• _TASK INSTRUCTIONS_: Could you return the full listing, every line exactly as given?
=-=-=
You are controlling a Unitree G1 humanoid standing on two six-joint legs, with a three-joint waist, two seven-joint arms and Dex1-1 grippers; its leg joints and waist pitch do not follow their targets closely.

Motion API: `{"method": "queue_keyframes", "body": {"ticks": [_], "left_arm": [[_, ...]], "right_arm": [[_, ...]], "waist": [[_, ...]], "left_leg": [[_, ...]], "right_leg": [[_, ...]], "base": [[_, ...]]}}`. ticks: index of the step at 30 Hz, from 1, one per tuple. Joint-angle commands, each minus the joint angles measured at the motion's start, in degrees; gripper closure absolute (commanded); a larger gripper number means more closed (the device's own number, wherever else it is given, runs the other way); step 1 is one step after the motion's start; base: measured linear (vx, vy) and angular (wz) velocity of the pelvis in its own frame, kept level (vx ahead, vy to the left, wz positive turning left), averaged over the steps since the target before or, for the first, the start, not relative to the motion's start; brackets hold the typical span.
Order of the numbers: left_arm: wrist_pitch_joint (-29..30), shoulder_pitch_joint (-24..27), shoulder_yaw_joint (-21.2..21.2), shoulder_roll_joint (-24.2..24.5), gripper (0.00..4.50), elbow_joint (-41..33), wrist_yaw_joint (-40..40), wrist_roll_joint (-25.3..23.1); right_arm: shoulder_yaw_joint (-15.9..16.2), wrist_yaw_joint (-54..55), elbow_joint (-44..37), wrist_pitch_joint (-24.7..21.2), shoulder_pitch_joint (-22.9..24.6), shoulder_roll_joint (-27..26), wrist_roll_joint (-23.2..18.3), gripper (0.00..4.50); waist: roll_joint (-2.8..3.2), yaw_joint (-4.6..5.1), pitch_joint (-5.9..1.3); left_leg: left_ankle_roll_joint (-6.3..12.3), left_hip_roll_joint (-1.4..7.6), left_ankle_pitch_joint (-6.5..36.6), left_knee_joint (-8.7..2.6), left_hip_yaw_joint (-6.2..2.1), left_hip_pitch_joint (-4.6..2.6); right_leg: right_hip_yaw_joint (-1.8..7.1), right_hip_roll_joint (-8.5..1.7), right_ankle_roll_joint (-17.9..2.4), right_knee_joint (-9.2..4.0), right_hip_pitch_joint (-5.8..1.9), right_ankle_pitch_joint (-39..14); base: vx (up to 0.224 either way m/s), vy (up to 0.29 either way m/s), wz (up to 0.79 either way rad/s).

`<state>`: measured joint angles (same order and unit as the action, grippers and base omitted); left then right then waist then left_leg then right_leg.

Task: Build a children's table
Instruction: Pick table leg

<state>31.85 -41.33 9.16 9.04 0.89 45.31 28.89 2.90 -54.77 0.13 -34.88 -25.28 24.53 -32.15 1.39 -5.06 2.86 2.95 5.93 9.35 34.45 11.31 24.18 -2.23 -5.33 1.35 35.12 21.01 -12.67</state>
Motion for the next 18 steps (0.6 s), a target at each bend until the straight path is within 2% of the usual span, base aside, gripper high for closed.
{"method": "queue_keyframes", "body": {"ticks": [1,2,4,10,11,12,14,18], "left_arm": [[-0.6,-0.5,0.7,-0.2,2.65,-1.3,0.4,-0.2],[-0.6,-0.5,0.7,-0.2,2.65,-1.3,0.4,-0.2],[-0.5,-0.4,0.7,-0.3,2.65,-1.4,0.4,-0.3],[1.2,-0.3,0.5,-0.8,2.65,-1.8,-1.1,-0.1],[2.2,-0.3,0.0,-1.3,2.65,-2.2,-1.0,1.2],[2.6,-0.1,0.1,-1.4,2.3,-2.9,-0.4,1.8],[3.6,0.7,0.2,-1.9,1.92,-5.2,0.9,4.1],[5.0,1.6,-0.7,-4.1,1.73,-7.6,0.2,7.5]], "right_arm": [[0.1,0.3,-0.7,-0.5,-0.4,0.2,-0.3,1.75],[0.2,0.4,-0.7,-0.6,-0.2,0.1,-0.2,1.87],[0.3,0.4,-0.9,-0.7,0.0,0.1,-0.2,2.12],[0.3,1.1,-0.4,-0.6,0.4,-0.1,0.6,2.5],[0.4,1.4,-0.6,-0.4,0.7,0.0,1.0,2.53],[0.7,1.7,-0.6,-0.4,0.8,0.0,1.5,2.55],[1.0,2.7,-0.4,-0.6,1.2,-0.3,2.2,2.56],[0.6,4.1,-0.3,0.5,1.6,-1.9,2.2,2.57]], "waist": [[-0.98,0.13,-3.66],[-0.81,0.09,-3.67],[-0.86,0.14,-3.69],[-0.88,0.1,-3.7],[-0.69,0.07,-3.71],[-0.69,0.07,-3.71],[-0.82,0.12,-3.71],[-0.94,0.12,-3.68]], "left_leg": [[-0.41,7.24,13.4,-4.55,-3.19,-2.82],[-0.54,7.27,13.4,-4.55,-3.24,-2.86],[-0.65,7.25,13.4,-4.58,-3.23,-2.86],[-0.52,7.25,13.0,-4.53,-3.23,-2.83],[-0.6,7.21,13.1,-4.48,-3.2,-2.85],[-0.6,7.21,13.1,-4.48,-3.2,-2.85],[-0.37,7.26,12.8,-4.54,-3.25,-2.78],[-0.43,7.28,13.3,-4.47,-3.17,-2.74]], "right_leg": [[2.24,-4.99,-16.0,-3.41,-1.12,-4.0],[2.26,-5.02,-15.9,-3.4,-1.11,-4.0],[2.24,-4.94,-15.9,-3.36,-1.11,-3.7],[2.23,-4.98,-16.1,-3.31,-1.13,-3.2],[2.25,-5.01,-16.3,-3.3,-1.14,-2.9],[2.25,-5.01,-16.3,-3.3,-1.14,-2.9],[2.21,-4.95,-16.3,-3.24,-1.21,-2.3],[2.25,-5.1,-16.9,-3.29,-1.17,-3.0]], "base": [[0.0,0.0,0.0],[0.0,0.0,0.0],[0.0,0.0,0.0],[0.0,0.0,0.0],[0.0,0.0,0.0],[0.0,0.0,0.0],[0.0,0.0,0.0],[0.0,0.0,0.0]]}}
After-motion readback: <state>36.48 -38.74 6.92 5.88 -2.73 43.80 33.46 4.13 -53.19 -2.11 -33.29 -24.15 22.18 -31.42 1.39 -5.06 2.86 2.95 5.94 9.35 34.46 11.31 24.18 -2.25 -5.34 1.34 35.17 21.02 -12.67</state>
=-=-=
• _SOLUTION FOR THIS EXERCISE_:
You are controlling a Unitree G1 humanoid standing on two six-joint legs, with a three-joint waist, two seven-joint arms and Dex1-1 grippers; its leg joints and waist pitch do not follow their targets closely.

Motion API: `{"method": "queue_keyframes", "body": {"ticks": [_], "left_arm": [[_, ...]], "right_arm": [[_, ...]], "waist": [[_, ...]], "left_leg": [[_, ...]], "right_leg": [[_, ...]], "base": [[_, ...]]}}`. ticks: index of the step at 30 Hz, from 1, one per tuple. Joint-angle commands, each minus the joint angles measured at the motion's start, in degrees; gripper closure absolute (commanded); a larger gripper number means more closed (the device's own number, wherever else it is given, runs the other way); step 1 is one step after the motion's start; base: measured linear (vx, vy) and angular (wz) velocity of the pelvis in its own frame, kept level (vx ahead, vy to the left, wz positive turning left), averaged over the steps since the target before or, for the first, the start, not relative to the motion's start; brackets hold the typical span.
Order of the numbers: left_arm: wrist_pitch_joint (-29..30), shoulder_pitch_joint (-24..27), shoulder_yaw_joint (-21.2..21.2), shoulder_roll_joint (-24.2..24.5), gripper (0.00..4.50), elbow_joint (-41..33), wrist_yaw_joint (-40..40), wrist_roll_joint (-25.3..23.1); right_arm: shoulder_yaw_joint (-15.9..16.2), wrist_yaw_joint (-54..55), elbow_joint (-44..37), wrist_pitch_joint (-24.7..21.2), shoulder_pitch_joint (-22.9..24.6), shoulder_roll_joint (-27..26), wrist_roll_joint (-23.2..18.3), gripper (0.00..4.50); waist: roll_joint (-2.8..3.2), yaw_joint (-4.6..5.1), pitch_joint (-5.9..1.3); left_leg: left_ankle_roll_joint (-6.3..12.3), left_hip_roll_joint (-1.4..7.6), left_ankle_pitch_joint (-6.5..36.6), left_knee_joint (-8.7..2.6), left_hip_yaw_joint (-6.2..2.1), left_hip_pitch_joint (-4.6..2.6); right_leg: right_hip_yaw_joint (-1.8..7.1), right_hip_roll_joint (-8.5..1.7), right_ankle_roll_joint (-17.9..2.4), right_knee_joint (-9.2..4.0), right_hip_pitch_joint (-5.8..1.9), right_ankle_pitch_joint (-39..14); base: vx (up to 0.224 either way m/s), vy (up to 0.29 either way m/s), wz (up to 0.79 either way rad/s).

`<state>`: measured joint angles (same order and unit as the action, grippers and base omitted); left then right then waist then left_leg then right_leg.

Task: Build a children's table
Instruction: Pick table leg

<state>31.85 -41.33 9.16 9.04 0.89 45.31 28.89 2.90 -54.77 0.13 -34.88 -25.28 24.53 -32.15 1.39 -5.06 2.86 2.95 5.93 9.35 34.45 11.31 24.18 -2.23 -5.33 1.35 35.12 21.01 -12.67</state>
Motion for the next 18 steps (0.6 s), a target at each bend until the straight path is within 2% of the usual span, base aside, gripper high for closed.
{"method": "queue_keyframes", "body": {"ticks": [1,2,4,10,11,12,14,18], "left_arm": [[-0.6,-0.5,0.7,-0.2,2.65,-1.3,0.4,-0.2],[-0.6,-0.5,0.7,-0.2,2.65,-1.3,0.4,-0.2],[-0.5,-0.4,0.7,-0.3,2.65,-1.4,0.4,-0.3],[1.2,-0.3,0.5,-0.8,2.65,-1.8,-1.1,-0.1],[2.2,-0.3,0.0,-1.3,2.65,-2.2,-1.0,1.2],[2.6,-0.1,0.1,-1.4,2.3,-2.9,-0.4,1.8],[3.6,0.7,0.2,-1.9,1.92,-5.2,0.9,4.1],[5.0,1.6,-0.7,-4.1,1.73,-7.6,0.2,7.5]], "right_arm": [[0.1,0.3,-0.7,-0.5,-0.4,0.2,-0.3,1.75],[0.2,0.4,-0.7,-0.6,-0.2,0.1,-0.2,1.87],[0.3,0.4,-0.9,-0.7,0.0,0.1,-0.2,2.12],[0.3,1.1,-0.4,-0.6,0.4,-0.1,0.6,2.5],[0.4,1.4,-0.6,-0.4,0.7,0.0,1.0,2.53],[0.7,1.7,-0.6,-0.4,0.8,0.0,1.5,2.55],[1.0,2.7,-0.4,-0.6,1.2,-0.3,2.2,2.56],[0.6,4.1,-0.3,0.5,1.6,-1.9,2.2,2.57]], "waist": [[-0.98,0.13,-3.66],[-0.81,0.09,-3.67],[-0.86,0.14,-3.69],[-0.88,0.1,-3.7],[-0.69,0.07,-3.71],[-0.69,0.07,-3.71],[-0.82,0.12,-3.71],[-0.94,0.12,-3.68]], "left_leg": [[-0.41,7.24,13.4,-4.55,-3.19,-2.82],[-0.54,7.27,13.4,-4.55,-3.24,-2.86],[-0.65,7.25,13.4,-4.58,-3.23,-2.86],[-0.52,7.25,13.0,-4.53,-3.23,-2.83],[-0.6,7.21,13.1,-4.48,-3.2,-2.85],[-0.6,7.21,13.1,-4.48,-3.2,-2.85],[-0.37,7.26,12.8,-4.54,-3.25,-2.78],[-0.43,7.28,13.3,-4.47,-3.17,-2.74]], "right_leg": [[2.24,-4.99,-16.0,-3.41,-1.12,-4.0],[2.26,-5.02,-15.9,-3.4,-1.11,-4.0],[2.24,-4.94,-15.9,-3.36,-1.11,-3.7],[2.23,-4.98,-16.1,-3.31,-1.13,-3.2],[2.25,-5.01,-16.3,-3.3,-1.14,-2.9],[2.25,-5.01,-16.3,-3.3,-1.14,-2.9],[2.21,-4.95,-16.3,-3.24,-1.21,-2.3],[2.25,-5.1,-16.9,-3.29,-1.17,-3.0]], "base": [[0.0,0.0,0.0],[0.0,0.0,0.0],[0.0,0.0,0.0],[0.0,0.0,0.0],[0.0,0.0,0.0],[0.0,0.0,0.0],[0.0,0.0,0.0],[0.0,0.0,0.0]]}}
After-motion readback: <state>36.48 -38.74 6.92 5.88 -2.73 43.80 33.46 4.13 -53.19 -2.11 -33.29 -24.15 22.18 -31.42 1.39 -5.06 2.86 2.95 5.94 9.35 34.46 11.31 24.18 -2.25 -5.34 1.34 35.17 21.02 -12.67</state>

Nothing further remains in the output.